As I mentioned yesterday, Tom and I are just back from one of our quarterly retreats. What I realize is that I have never really spelled out what a retreat is all about or how to conduct one, and with the preAdvent retreat only a couple of weeks away I thought that this was a good time to rectify that those of you who cannot participate directly can plan your own retreat. So the next few blog posts will be on taking a spiritual retreat.
The spiritual practice of retreat is I believe one of the most powerful tools we can implement to increase our faith and draw us closer to God, to each other and to our responsibility for God’s world. The Bible is full of examples of those who periodically removed themselves from the world to draw closer to God. Jesus himself went into the desert for 40 days immediately after being baptized.
Never underestimate the potential of this discipline for transformation and renewal. Anything is possible, from solidifying an already strong faith to experiencing a major spiritual breakthrough. Anyone who truly seeks to be closer to God will not be disappointed. The success of one personal retreat will spill into the next, inexorably expanding one’s faith in all directions.
The kind of retreats I am talking about here are not highly structured or expensive. They can be done anywhere that you can find a quiet place to draw aside for a day, let go of the distractions of your busy life and focus on God. Tom and I go to an inexpensive dog friendly motel in Anacortes. Occasionally we have had the opportunity for more extended retreats, pilgrimages to holy sites like a very special week we spent several years ago, on Iona Scotland during Holy week.
So what should a retreat look like? To be honest, this is a hard question for me to answer. What looks good to me may not appeal to you. But there are some guidelines that you may find helpful
- Choose a quiet place that offers comfort and the minimum of distractions but with opportunities to enjoy yourself between your spiritual sessions. Tom and I love to browse antique shops and also to walk. Our Anacortes get away offers both possibilities that enhance our enjoyment and relax us for the next session.
- Schedule yourself loosely.
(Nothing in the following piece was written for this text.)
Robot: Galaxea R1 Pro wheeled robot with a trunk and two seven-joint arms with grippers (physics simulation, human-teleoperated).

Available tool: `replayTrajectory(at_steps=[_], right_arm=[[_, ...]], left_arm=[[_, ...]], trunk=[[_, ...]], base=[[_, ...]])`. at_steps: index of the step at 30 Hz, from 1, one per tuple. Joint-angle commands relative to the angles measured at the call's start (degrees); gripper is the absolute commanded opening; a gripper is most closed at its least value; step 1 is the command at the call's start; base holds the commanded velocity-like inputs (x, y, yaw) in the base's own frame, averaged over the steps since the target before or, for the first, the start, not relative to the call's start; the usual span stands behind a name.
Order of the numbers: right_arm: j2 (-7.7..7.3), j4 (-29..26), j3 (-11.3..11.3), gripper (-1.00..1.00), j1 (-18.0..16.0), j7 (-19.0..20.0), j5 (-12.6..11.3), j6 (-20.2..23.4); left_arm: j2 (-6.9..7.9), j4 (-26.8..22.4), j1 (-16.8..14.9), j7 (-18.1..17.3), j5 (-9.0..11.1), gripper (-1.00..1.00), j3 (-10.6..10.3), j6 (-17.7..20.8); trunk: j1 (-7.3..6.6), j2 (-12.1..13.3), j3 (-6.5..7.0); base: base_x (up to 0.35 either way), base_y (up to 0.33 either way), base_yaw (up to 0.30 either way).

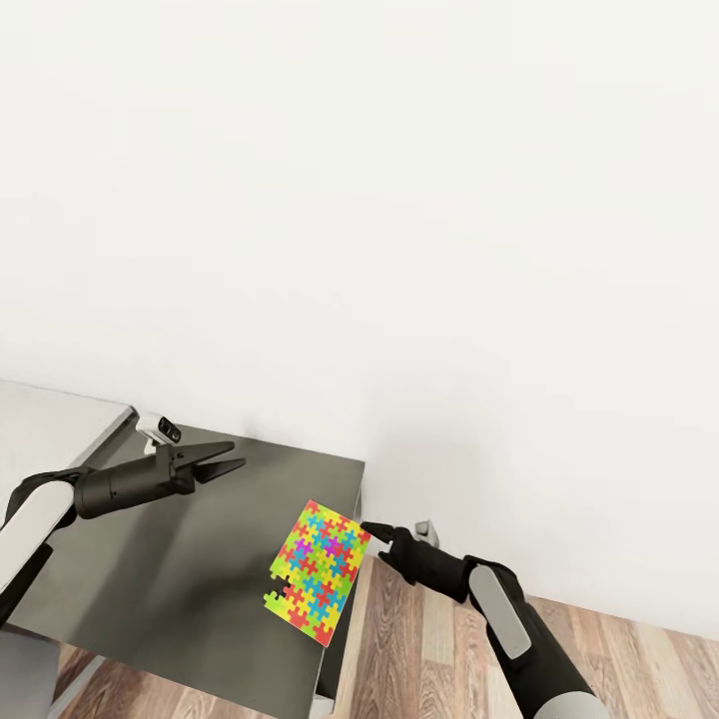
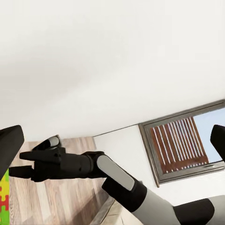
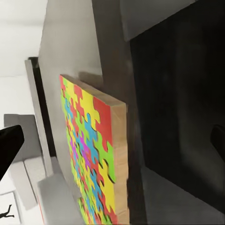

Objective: Put all the toys in the child's room - the three board games (two on the bed and one on the table), the two jigsaw puzzles on the table, and the tennis ball on the table - inside the toy box on the table in the child's room.

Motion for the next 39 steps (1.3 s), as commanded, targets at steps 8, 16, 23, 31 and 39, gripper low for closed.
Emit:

This good advice from spiritual director, author and retreat leader Jan Johnson is a wonderful reminder that retreats are for renewal and refreshment. If we bring the same busy schedule we are addicted to at home into our experience we will get very little out of it. Retreats are like Sabbath meant to renew our connection to God, revitalize our relationships to each other and restore our passion for the work God has called us to do.
- Spend time in prayer and scripture reading. This can take many forms. You may like to start with a familiar psalm or gospel portion. Or you may like to read through a book of the bible you have never read before. Do this in a reflective mode – you may like to use the process of Lectio Divina to help you.
- Keep a journal. As you know I am very keen on journal keeping and though I am not good at doing this on a daily basis it is part of my weekly rhythm. Each Sunday Tom and I go out for breakfast and journal about our week. I ask myself the questions – What am I grateful for? What was your biggest struggle? What bears the fingerprints of God? I then use this material as foundations for my retreat process.
- Break up your retreat time into “sittings” (or sessions). Normally these should not be for more than an hour; stop while you’re still enjoying it. Consider these sessions “prayer periods”—times of more formal interaction with God. More good advice from Jan Johnson. You might like to develop a structure for each session or plan the day so that each session flows from the work of the previous one. I will talk more about the structure Tom and I use tomorrow.
- Between sessions, enjoy doing something that doesn’t require concentration such as taking a walk or hike. Jan Johnson suggests doing something that uses the right side of the brain – woodworking or stitchery; painting pictures or doodling; listen to orchestral music or Taize worship. Do not do anything that distracts you like checking email or surfing the internet. Even reading a novel or watching a video will change the train of thought God has had you on.
So my question for today: Will you plan a retreat day before the end of the year to renew your priorities and refocus your faith?